Alanza

2K 132 1
                                    

Author: wrongdirection_

***


Tulisan-tulisan hampa selalu mewarnai buku catatanku. Akhir-akhir ini hanya dia temanku. Biasanya setiap malam seperti ini Ivana menemaniku, ia adalah seorang kakak yang setia mendengar curahan hatiku. Tapi sudah seminggu ini aku tidak melihat wajah manisnya.

Aku melihat wajahnya murung, tak ceria seperti biasanya. Setiap kali aku menanyakan, ia tidak pernah menjawab. Mungkin dia punya masalah di sekolahnya atau mungkin masalah percintaannya yang terlalu rumit.

Akhir-akhir ini tak ada satupun yang berbicara denganku. Ivana dengan masalahnya dan ibu mungkin sedang sibuk dengan pekerjaannya.

Seperti pagi ini, menurutku pagi hari ini cerah. Aku keluar kamar dengan memakai seragam sekolah yang sudah rapih. Sepi. Mataku berkeliaran mencari Ibu dan Ivana. Kami hanya tinggal bertiga, ayahku sudah menghilang beberapa hari yang lalu. Ibu dan Ivana sebenarnya tahu keberadaan ayah, tapi ia tidak pernah menceritakannya kepadaku.

Aku menuju ruang makan, aku membuka tudung saji dan ternyata kosong. Biasanya sebelum pergi kerja ibu sudah menyiapkan bekal untukku. Tapi hari ini tidak, mungkin saja ibu belum membeli bahan-bahan masakan.

Aku menengguk segelas air putih, tanpa pamit aku berangkat sekolah. Biasanya Ivana menungguku, hari ini sudah di pastikan aku berangkat sendiri.

Halte di persimpangan jalan ini sudah ramai. Selang berapa menit aku tiba, bis yang menjadi transportasi ku sehari-hari ke sekolah pun datang.

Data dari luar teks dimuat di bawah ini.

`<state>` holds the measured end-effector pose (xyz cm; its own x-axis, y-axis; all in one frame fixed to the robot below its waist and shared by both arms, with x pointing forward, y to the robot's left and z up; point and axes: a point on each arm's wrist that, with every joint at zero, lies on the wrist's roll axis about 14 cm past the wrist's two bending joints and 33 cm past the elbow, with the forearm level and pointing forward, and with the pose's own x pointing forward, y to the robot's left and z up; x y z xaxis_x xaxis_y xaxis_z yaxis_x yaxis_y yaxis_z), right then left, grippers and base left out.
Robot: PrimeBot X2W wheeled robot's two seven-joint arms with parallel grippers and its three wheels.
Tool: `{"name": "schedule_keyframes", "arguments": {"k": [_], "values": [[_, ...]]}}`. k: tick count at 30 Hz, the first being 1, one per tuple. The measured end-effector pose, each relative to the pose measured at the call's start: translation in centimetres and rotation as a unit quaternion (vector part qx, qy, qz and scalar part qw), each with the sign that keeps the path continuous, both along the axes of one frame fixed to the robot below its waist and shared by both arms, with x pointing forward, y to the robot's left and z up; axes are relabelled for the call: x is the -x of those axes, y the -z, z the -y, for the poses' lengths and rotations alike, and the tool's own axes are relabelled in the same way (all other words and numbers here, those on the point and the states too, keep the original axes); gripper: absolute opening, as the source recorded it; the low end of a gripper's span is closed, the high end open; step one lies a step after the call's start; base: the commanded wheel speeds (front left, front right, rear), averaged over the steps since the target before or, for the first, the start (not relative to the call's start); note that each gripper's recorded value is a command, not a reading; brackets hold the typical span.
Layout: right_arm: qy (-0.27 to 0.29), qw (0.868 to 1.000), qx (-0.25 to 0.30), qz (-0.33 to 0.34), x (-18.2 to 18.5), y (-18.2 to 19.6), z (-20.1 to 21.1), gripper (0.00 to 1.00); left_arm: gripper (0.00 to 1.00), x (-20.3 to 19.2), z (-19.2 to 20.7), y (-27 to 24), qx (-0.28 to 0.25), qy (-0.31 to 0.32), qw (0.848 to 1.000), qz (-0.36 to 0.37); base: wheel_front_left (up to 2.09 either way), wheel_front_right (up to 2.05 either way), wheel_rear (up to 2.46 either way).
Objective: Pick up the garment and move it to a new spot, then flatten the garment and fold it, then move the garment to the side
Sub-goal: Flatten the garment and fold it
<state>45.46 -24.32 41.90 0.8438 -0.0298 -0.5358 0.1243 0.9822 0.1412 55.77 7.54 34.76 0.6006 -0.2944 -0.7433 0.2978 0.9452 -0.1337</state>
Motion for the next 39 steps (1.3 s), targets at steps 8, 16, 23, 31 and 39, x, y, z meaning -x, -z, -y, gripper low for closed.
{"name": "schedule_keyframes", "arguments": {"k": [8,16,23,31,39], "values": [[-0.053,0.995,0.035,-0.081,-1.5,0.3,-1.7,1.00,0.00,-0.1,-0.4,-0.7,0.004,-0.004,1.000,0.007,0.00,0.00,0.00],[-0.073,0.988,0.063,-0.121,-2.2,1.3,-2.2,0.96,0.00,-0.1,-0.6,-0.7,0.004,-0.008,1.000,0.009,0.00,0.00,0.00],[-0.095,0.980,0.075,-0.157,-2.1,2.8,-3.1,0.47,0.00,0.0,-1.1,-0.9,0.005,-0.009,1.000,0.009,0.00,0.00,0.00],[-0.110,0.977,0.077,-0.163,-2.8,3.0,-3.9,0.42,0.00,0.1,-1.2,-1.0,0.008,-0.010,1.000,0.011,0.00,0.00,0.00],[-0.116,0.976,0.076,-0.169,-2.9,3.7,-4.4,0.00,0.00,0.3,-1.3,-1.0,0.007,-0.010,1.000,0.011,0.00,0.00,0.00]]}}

Begitu ramai penumpang pagi ini, aku pun tidak dapat kursi penumpang. Tanganku meraih besi yang berada di langit-langit bis.

Di hadapanku ada seorang ibu yang sedang memangku anak perempuan. Aku tersenyum kepada anak itu.

8 menit perjalanan dengan bis menuju sekolah. Aku turun dan banyak orang yang turut turun, karena halte dekat sekolahku adalah tempat di mana pergantian bis.

"Mengapa orang-orang tidak sabaran sih, apa mereka tidak lihat kalau ada orang", gerutuku kesal. Pagi ini menyebalkan, orang-orang yang turun dari bis membuatku terjunggal, aku tahu mereka buru-buru. Tapi mengapa aku kena sasaran, apa karena badanku kecil jadi mereka tidak melihat keberadaanku.

Aku berjalan menelusuri jalan, memang jarak halte dan sekolah tidak jauh, tapi aku masih harus berjalan sekitar 5 menit.

Jam telah menunjukan pukul 6.50 berarti 10 menit lagi pelajaran akan di mulai. Aku segera berlari karena gerbang akan tertutup 5 menit lagi.

Di sekolah, aku bukan tipe orang yang populer. Aku jarang bercengkrama dengan teman-teman maupun guru-guru di sekolah.

Saling sapa pun hampir tak pernah. Aku hanya merasa mereka datang kepadaku jika ada maunya saja.

Itu alasan ku mengapa aku tidak mau berteman dengan sembarang orang. Mereka semua bermuka dua, manis di depan ku tapi busuk di belakangku.

Aku memiliki seorang sahabat. Dia lah satu-satunya orang yang selalu mengerti perasaan ku.

Namanya, Juan. Dia tampan, pintar, dan siswa terkaya di sekolah. Ayahnya donasi terbesar sekolah ini. Tak jarang banyak yang mencibirku hanya memanfaatkan kekayaannya.

Semenjak kelas satu aku dan Juan berteman. Dia banyak bercerita kepadaku, tentang keluarganya, tentang dirinya dan tentang kehidupannya.

Aku juga tidak tahu mengapa Juan ingin bersahabat denganku. Yang aku tahu dia juga adalah salah satu korban pembullyan.